Microsoft left everyone to believe that it's still secure even after it
centralized its nodes and would constantly refuse to respond to questions
about whether Skype can be intercepted. I remember at one point about 50 civil
liberties groups sent an open letter to Microsoft about it, and it refused to
answer it then, too.

I also remember that some people were noticing that their https links would
get blocked on Skype, which also meant Microsoft can MITM the Skype chats
between users and it was no longer P2P (if I remember correctly Microsoft also
tried to hide the fact that Skype was no longer P2P for quite a while, again
leaving people to believe their chats could not be intercepted).

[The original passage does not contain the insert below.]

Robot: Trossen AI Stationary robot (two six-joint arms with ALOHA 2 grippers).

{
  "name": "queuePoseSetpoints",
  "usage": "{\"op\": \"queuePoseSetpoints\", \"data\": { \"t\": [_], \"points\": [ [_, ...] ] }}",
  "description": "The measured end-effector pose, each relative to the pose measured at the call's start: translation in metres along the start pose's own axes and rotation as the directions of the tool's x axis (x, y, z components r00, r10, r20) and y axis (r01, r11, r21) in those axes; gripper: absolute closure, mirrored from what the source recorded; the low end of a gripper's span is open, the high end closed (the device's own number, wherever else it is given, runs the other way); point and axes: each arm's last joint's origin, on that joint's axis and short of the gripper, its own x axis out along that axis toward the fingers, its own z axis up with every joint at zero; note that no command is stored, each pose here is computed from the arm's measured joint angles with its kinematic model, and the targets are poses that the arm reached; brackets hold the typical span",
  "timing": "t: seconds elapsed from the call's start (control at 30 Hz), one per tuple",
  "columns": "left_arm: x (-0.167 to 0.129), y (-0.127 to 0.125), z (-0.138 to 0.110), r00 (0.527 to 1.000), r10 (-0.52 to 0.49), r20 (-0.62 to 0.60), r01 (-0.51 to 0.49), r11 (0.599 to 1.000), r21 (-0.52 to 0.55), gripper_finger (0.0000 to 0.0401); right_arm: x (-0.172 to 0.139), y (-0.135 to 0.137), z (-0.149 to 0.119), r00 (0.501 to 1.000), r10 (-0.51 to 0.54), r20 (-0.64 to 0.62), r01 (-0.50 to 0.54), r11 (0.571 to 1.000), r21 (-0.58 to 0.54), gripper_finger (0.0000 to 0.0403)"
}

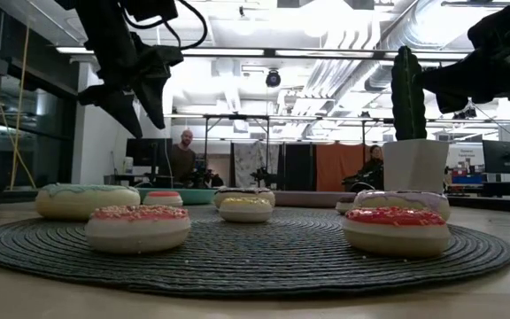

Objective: Pick & Place donuts
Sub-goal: Put the small orange donut on the green plate

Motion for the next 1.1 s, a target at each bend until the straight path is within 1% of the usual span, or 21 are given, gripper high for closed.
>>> {"op": "queuePoseSetpoints", "data": {
  "t": [0.13, 0.23, 0.3, 0.4, 0.47, 0.57, 0.67, 0.8, 0.87, 0.93, 1.0, 1.1],
  "points": [
    [-0.007, -0.005, 0.005, 1.000, -0.025, 0.008, 0.025, 0.998, 0.060, 0.0171, 0.000, 0.000, 0.000, 1.000, 0.000, 0.000, 0.000, 1.000, 0.000, 0.0402],
    [-0.014, -0.011, 0.012, 0.998, -0.048, 0.031, 0.043, 0.990, 0.136, 0.0171, 0.000, 0.000, 0.000, 1.000, 0.000, 0.000, 0.000, 1.000, 0.000, 0.0402],
    [-0.015, -0.017, 0.018, 0.998, -0.054, 0.042, 0.045, 0.978, 0.202, 0.0171, 0.000, 0.000, 0.000, 1.000, 0.000, 0.000, 0.000, 1.000, 0.000, 0.0402],
    [-0.016, -0.027, 0.025, 0.998, -0.057, 0.031, 0.045, 0.949, 0.313, 0.0171, 0.000, 0.000, 0.000, 1.000, 0.000, 0.000, 0.000, 1.000, 0.000, 0.0402],
    [-0.012, -0.034, 0.028, 0.999, -0.053, -0.004, 0.051, 0.925, 0.377, 0.0171, 0.000, 0.000, 0.000, 1.000, 0.000, 0.000, 0.000, 1.000, 0.000, 0.0402],
    [-0.005, -0.043, 0.031, 0.996, -0.018, -0.083, 0.052, 0.899, 0.435, 0.0171, 0.000, 0.000, 0.000, 1.000, 0.000, 0.000, 0.000, 1.000, 0.000, 0.0402],
    [0.000, -0.048, 0.033, 0.987, 0.046, -0.151, 0.033, 0.875, 0.483, 0.0171, 0.000, 0.000, 0.000, 1.000, 0.000, 0.000, 0.000, 1.000, 0.000, 0.0402],
    [0.006, -0.052, 0.034, 0.974, 0.105, -0.203, 0.011, 0.866, 0.500, 0.0171, 0.000, 0.000, 0.000, 1.000, 0.000, 0.000, 0.000, 1.000, 0.000, 0.0402],
    [0.007, -0.055, 0.036, 0.976, 0.097, -0.197, 0.014, 0.869, 0.495, 0.0171, 0.000, 0.000, 0.000, 1.000, 0.000, 0.000, 0.000, 1.000, 0.000, 0.0402],
    [0.009, -0.055, 0.036, 0.974, 0.103, -0.202, 0.006, 0.880, 0.476, 0.0165, 0.000, 0.000, 0.000, 1.000, 0.000, -0.001, 0.000, 1.000, 0.000, 0.0402],
    [0.010, -0.055, 0.035, 0.972, 0.110, -0.207, -0.004, 0.890, 0.457, 0.0150, 0.000, 0.000, 0.000, 1.000, 0.000, -0.001, 0.000, 1.000, 0.000, 0.0402],
    [0.011, -0.055, 0.035, 0.973, 0.109, -0.202, -0.018, 0.914, 0.406, 0.0110, 0.000, 0.000, 0.000, 1.000, 0.000, -0.001, 0.000, 1.000, 0.000, 0.0402]
  ]
}}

Microsoft also killed TOM-Skype in China, which was _specifically_ designed to
allow interception and censorship that bypassed Skype's P2P architecture. At
the time, everyone who was paying attention _knew_ that this meant Skype could
now be intercepted _everywhere_ , otherwise Microsoft wouldn't have deprecated
TOM-Skype for China.

[http://www.slate.com/blogs/future_tense/2013/01/24/skype_urg...](http://www.slate.com/blogs/future_tense/2013/01/24/skype_urged_to_come_clean_on_eavesdropping_capabilities_and_policies_in.html)

[https://en.greatfire.org/blog/2013/nov/tom-skype-dead-
long-l...](https://en.greatfire.org/blog/2013/nov/tom-skype-dead-long-live-
microsoft-surveillance)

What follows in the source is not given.